Freud believed that we dream so that we can release the deep, Secret desires that we are not allowed to express in real life because of the rules of polite society. Most people know about Freudian dream analysis – a dream about a train going into a tunnel is a dream about sexual intercourse. But couldn’t it just be a dream about travelling on a train?
Another theory is that dreams allow us to solve problems that we can’t solve in real life. We go to sleep with a problem and wake up with the answer. This may be more of a way to ‘use’ our dreams than a ‘purpose’ of dreaming. If you believe that your dreams are important then analysing them may help you to focus your mind on the problem and help you to find the solution.

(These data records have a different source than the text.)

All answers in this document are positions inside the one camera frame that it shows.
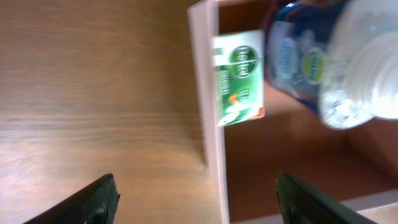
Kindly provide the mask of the clear dark liquid bottle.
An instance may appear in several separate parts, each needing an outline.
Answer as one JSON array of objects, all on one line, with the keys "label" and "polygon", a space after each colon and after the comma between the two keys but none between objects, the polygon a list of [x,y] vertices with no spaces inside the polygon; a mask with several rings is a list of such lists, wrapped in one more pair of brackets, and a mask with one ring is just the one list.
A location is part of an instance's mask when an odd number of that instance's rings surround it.
[{"label": "clear dark liquid bottle", "polygon": [[279,4],[268,81],[333,129],[397,119],[397,1]]}]

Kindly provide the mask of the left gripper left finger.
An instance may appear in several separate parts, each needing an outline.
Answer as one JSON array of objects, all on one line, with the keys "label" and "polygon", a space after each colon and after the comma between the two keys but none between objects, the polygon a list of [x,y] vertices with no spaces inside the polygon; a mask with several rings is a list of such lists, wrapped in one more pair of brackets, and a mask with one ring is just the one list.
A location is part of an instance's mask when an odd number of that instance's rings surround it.
[{"label": "left gripper left finger", "polygon": [[119,199],[108,173],[24,224],[113,224]]}]

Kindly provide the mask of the green Dettol soap box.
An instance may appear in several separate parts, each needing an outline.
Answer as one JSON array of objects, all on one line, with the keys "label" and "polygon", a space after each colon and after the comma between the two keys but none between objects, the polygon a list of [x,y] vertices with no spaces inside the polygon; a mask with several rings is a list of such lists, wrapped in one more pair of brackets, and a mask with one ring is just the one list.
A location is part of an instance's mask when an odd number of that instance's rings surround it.
[{"label": "green Dettol soap box", "polygon": [[217,126],[264,116],[264,32],[250,30],[212,40],[219,108]]}]

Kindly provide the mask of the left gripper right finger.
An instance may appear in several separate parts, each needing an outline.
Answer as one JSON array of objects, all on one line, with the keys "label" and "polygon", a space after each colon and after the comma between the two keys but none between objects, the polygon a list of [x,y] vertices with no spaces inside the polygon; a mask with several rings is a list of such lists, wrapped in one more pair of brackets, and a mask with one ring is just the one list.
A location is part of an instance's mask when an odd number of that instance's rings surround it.
[{"label": "left gripper right finger", "polygon": [[284,224],[376,224],[289,173],[279,174],[275,192]]}]

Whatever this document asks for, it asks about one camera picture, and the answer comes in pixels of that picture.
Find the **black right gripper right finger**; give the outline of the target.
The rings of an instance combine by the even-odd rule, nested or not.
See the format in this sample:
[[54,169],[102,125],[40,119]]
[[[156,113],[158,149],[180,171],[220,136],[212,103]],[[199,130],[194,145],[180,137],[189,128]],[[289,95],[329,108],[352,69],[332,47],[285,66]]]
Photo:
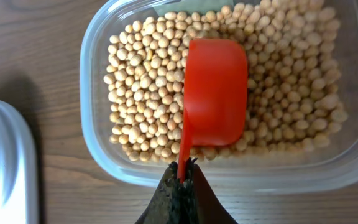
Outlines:
[[218,200],[196,159],[187,160],[183,184],[184,223],[237,224]]

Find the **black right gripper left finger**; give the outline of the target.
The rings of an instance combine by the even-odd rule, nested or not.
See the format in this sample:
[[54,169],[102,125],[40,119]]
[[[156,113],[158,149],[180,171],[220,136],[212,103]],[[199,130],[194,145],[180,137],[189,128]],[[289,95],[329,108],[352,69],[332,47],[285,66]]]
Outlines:
[[152,199],[135,224],[178,224],[181,219],[181,188],[177,178],[178,164],[171,162]]

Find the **red plastic measuring scoop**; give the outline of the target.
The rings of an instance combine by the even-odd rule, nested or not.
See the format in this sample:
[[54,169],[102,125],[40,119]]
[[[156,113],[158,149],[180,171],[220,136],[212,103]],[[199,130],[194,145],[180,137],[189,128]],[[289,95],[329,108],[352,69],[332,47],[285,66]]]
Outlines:
[[181,181],[193,146],[227,146],[239,139],[246,120],[247,81],[247,57],[238,43],[190,41],[177,171]]

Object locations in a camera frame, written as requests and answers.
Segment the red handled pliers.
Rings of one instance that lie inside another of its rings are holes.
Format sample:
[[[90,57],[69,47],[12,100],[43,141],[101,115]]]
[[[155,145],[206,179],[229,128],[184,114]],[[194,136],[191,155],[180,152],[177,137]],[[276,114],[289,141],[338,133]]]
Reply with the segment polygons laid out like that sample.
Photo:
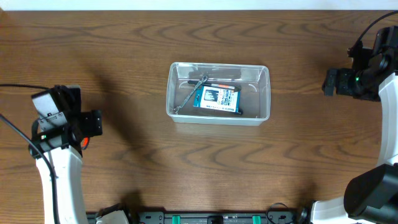
[[[89,142],[90,142],[89,138],[84,138],[83,141],[81,142],[81,149],[82,150],[87,149]]]

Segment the silver combination wrench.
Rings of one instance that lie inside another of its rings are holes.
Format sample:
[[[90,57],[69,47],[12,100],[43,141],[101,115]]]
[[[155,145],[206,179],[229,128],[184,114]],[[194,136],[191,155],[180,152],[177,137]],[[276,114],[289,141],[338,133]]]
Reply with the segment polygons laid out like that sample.
[[[183,100],[183,102],[174,108],[174,113],[178,114],[178,112],[186,105],[189,99],[193,96],[193,94],[199,89],[202,84],[204,84],[208,80],[208,77],[205,75],[198,83],[194,86],[194,89],[187,95],[187,97]]]

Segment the small black red hammer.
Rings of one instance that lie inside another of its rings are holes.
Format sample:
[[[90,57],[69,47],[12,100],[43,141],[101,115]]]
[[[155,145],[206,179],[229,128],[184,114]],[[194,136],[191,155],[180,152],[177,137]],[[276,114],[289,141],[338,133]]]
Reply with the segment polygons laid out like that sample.
[[[222,88],[222,89],[232,90],[232,91],[235,91],[235,92],[241,91],[241,87],[240,86],[222,85],[222,84],[207,83],[207,82],[202,83],[202,85],[203,86],[210,86],[210,87],[214,87],[214,88]]]

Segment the white teal screwdriver set box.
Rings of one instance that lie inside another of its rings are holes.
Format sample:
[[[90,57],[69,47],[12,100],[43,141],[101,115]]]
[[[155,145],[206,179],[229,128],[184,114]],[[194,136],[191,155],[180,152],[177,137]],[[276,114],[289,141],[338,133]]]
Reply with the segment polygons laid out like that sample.
[[[193,106],[209,110],[238,113],[239,99],[239,91],[201,86],[195,93]]]

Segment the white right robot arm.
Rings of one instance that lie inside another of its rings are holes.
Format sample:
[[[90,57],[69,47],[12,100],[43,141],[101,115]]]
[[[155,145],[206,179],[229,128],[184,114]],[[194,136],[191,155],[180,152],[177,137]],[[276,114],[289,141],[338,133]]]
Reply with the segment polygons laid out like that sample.
[[[381,149],[375,168],[353,178],[342,197],[316,201],[308,223],[397,223],[397,27],[377,32],[372,48],[358,40],[351,68],[327,71],[326,96],[344,95],[382,105]]]

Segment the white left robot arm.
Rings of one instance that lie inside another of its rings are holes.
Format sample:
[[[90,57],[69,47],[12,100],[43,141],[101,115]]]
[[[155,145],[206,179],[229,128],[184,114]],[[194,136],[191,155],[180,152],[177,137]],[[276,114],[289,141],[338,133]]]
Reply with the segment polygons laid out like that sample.
[[[81,110],[78,85],[56,85],[31,96],[38,118],[29,147],[42,181],[46,223],[88,223],[81,186],[83,151],[103,133],[100,110]]]

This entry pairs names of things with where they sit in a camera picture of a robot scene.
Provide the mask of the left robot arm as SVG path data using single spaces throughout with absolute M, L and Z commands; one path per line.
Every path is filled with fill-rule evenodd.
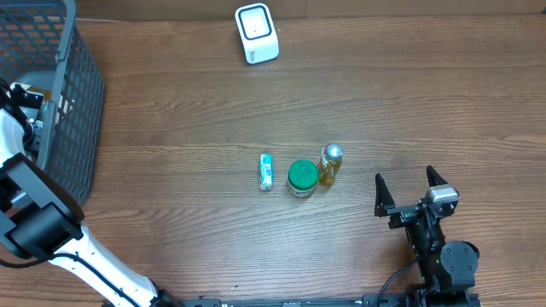
M 112 306 L 178 306 L 179 300 L 116 258 L 84 223 L 74 198 L 25 154 L 33 126 L 19 108 L 24 90 L 1 83 L 1 243 L 20 269 L 49 262 Z

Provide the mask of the brown white snack packet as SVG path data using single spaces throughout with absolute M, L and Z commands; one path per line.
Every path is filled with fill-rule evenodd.
M 51 97 L 51 91 L 45 90 L 36 86 L 32 86 L 29 84 L 21 84 L 20 85 L 25 91 L 33 93 L 35 95 L 42 95 L 44 97 L 44 100 L 47 101 Z

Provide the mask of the yellow juice bottle silver cap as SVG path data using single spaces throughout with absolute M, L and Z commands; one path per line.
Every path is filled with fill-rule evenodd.
M 343 149 L 338 143 L 329 143 L 322 148 L 317 163 L 318 182 L 325 186 L 334 183 L 337 172 L 342 165 Z

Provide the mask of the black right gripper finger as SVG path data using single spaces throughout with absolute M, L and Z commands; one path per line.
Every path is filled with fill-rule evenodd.
M 426 172 L 428 184 L 430 187 L 447 184 L 447 181 L 444 180 L 431 165 L 427 166 Z
M 394 199 L 380 173 L 375 175 L 375 216 L 386 217 L 396 207 Z

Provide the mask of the teal white tissue pack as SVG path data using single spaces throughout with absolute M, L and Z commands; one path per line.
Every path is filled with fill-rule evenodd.
M 273 165 L 272 156 L 267 153 L 260 155 L 258 186 L 262 191 L 271 191 L 273 187 Z

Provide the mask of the green lid white jar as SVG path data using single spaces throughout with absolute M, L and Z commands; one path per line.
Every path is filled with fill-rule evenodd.
M 318 169 L 307 159 L 293 162 L 288 170 L 287 185 L 289 192 L 300 198 L 310 196 L 318 182 Z

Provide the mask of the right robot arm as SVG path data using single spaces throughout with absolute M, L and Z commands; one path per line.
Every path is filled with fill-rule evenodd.
M 417 265 L 421 283 L 406 287 L 389 306 L 479 306 L 475 286 L 479 249 L 464 240 L 446 241 L 440 221 L 453 215 L 459 192 L 432 166 L 427 167 L 429 188 L 414 205 L 396 206 L 381 174 L 375 175 L 375 215 L 388 217 L 390 229 L 405 229 L 415 259 L 396 271 L 382 286 L 375 303 L 383 305 L 389 285 Z

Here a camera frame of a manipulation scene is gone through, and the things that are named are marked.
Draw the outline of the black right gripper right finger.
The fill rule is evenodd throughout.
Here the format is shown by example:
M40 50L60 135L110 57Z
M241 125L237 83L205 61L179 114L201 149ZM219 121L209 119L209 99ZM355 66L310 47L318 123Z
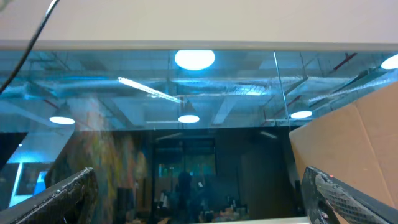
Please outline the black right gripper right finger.
M316 167L302 178L303 203L310 223L397 224L397 210Z

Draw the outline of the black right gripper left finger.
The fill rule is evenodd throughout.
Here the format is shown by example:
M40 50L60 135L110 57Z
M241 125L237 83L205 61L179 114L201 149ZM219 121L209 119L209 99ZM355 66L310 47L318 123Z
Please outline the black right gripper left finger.
M87 167L1 212L2 224L90 223L98 198L93 168Z

The modern image is that dreams are the brain’s way of cleaning up the computer’s hard disk, organizing the events of the day into folders and deleting the rubbish that it doesn’t want to keep. But we all know that very little of what we dream every night is concerned with what happened to us that day.
Another idea is that dreams are the brain’s way of practising the behaviour that we need to survive. So we dream about being chased by a monster because one day it might happen! It’s a bit like a pianist practising her scales every day even though she doesn’t need to use them at that moment.
Others believe that dreaming is the brain’s way of exercising the pathways between the brain cells. This may be an important element in why we sleep rather than why we dream. We die if we don’t sleep but we can live without dreaming. Some patients with brain injuries lose the ability to dream but don’t seem to suffer any ill-effects.